I went to the Oracle Developer Day in Austin today. My goal was to get a developer level introduction to the Oracle JEE and SOA stack, and the material and instructor, Lynn Munsinger (I believe), did a good job. The goal wasn’t to cover Oracle the database, but the Java tooling around the database. Thanks to the staff for putting it on ;>

Along with a room full of other people, my former BMC co-worker, Jon Christiansen and I were walked through a tour of EJB 3.0, JSF, BPEL, and Oracle’s involvement in all of the above.

Barriers & Eclipse

Being a RedMonkey, I was most interested in low barriers to entry and signs for Oracle tools migrating to Eclipse.

While installing Oracle apps is always more tedious than it needs to be, the majority (if not all of them) are free to download and play with. Effectively — neverminding paying attention to the reams of licenses you click through — payment is needed until you roll out into production.

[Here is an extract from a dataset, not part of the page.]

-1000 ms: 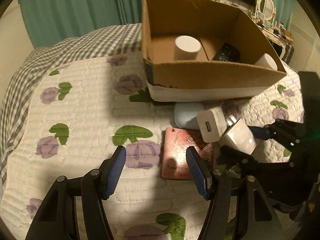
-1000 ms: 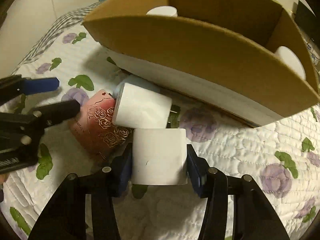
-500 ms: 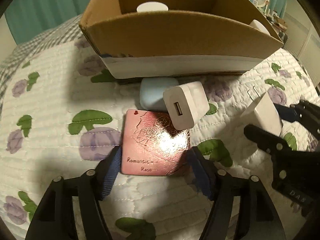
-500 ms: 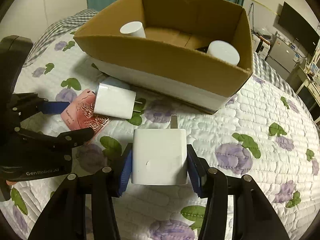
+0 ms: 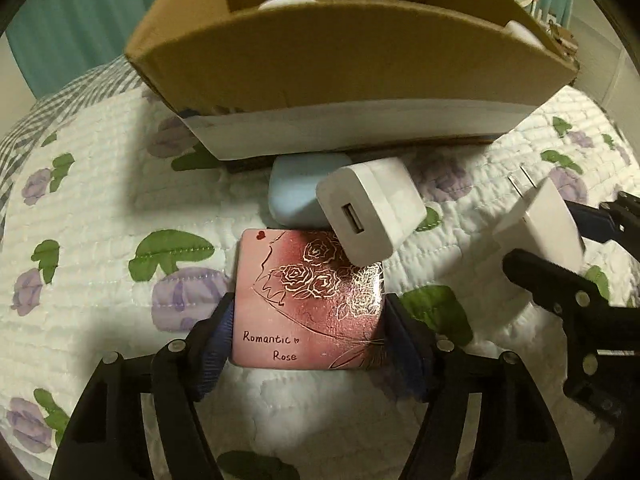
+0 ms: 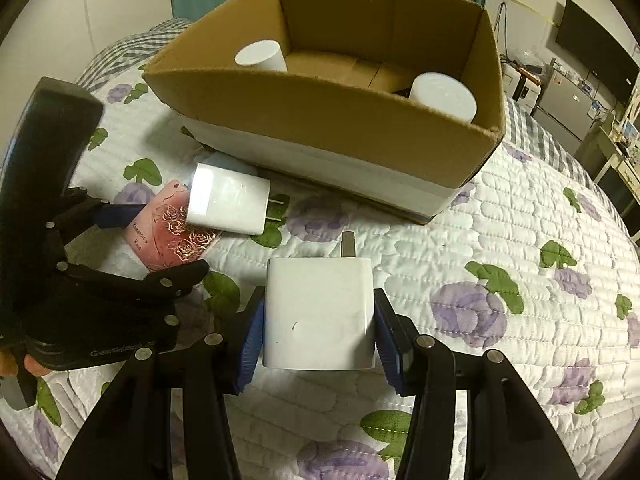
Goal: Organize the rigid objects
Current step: 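Grasp the pink 'Romantic Rose' card with the left tool, then lower the card into the box and open the left tool while the right tool releases the charger, then grasp the second white charger with the left tool, then grasp the light blue earbud case with the right tool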
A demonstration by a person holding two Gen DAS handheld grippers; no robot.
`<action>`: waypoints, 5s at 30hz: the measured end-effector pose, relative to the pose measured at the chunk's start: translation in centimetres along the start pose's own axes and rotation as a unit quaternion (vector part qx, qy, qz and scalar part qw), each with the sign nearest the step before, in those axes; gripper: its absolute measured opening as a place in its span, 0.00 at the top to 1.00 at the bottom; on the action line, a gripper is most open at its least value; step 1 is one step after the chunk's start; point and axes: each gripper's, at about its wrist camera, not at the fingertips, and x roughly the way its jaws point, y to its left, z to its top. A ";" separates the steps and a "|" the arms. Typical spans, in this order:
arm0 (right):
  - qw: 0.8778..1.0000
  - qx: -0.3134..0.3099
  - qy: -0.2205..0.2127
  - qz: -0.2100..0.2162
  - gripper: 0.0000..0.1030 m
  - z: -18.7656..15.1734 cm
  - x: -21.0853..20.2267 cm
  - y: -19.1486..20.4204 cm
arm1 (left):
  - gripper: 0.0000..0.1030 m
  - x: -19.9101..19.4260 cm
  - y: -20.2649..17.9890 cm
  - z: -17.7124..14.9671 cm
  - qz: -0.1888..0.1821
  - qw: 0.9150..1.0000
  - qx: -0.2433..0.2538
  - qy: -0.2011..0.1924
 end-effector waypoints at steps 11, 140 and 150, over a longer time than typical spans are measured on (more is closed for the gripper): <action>1.000 -0.003 -0.031 0.000 0.52 0.6 -3.0 0.3 | 0.31 -4.3 0.4 -2.9 -0.041 0.998 -0.034 -0.020; 0.993 0.115 -0.024 -0.026 0.25 -1.0 -2.0 -6.6 | 0.61 -0.5 -4.1 0.8 -0.046 0.998 0.022 -0.047; 0.994 0.093 -0.052 -0.032 0.25 0.5 -4.5 -4.5 | 0.61 -6.3 -0.1 0.0 -0.056 0.994 -0.033 -0.093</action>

When it comes to Eclipse, it turns out the JDeveloper team is in the process of porting several JDeveloper components (EJB 3.0 and JSF/Oracle ADF) to Eclipse plugins. These aren’t available yet, but the fact that they’re working on them is (a.) great for the Eclipse ecosystem, and, (b.) hopefully telling of the direction of Oracle tools, that is, moving closer towards being Eclipse based.

Right-click Coding

I’ve never been one for model, tool, or drag-and-drop based development. Oracle development, at least as presented to us and as illustrated in the hands-on-lab (where we actually coded up EJBs and Web Services) is all three of those to the extreme. I call it “Right-click Coding,” because you’re always right clicking on things to configure different wizards and properties instead of writing the code.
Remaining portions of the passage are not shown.